Suppose they'll have to use the waste water plants and re use what they've used and pee out already
You do realize, you already drink water that dinosaurs pooped in, Jesus bathed in, and so on and so on.... right? FACT!
Hello Polytechnic
California always sucking up things
Not gonna end well for Humans!
🤔Why are you taking from an insufficient state and filling your needs with their valuable resources of premium water? Are you planning on destroying the source of the water supply line, as you did before the use of the Colorado water supply? When you have a bigger source sitting next to you. With the use of desalination & Reverse electrolytes from the ocean.
Living in a desert.

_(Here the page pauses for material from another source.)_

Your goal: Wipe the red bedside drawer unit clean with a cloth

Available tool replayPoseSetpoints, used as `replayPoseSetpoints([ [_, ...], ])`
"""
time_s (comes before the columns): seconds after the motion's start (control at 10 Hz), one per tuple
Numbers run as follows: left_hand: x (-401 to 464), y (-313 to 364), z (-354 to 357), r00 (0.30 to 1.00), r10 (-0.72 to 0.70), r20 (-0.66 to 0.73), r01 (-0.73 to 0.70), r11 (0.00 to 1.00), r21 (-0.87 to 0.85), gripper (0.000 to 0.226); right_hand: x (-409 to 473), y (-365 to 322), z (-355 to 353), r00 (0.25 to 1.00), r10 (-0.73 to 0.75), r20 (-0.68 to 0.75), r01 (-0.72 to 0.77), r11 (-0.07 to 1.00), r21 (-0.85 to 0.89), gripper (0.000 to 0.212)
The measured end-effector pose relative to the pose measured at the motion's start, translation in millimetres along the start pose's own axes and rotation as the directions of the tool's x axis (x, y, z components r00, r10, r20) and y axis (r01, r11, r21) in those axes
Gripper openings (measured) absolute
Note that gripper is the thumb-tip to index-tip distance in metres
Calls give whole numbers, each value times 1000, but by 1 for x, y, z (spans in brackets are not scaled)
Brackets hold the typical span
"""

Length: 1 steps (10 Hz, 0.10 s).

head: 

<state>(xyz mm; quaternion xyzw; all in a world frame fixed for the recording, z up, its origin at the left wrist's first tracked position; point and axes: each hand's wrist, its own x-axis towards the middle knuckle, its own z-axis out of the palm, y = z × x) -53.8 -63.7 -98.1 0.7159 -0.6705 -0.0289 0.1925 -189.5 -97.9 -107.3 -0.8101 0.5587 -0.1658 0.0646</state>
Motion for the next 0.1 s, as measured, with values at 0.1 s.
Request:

I know lets go steal are neighbor's water
hallo
Hallo
Sup, nigga.
hi ax wound
What a pleasant voice over to tell you you're fucked.
bad news rain will no longer due to earth change new season soon.
I was told that the weather is controlled by the government using chemtrail aircraft jets.
@@tinnybird1971 And the earth is flat maaaan
Is this supposed to impress me? because it does not
Typical example of human beings destroy tilia lovely River into a concrete eyesore what positive thing when you get rid of the water I got somewhere to skateboard
not for long
Roman aqueducts in Hispania ... classical engineering still functional ...
They should have disabled the comments. Too many hateful people.
Sería bueno que traduscan también en castellano
ahhhh, another reason not to live in Khalifornicationia.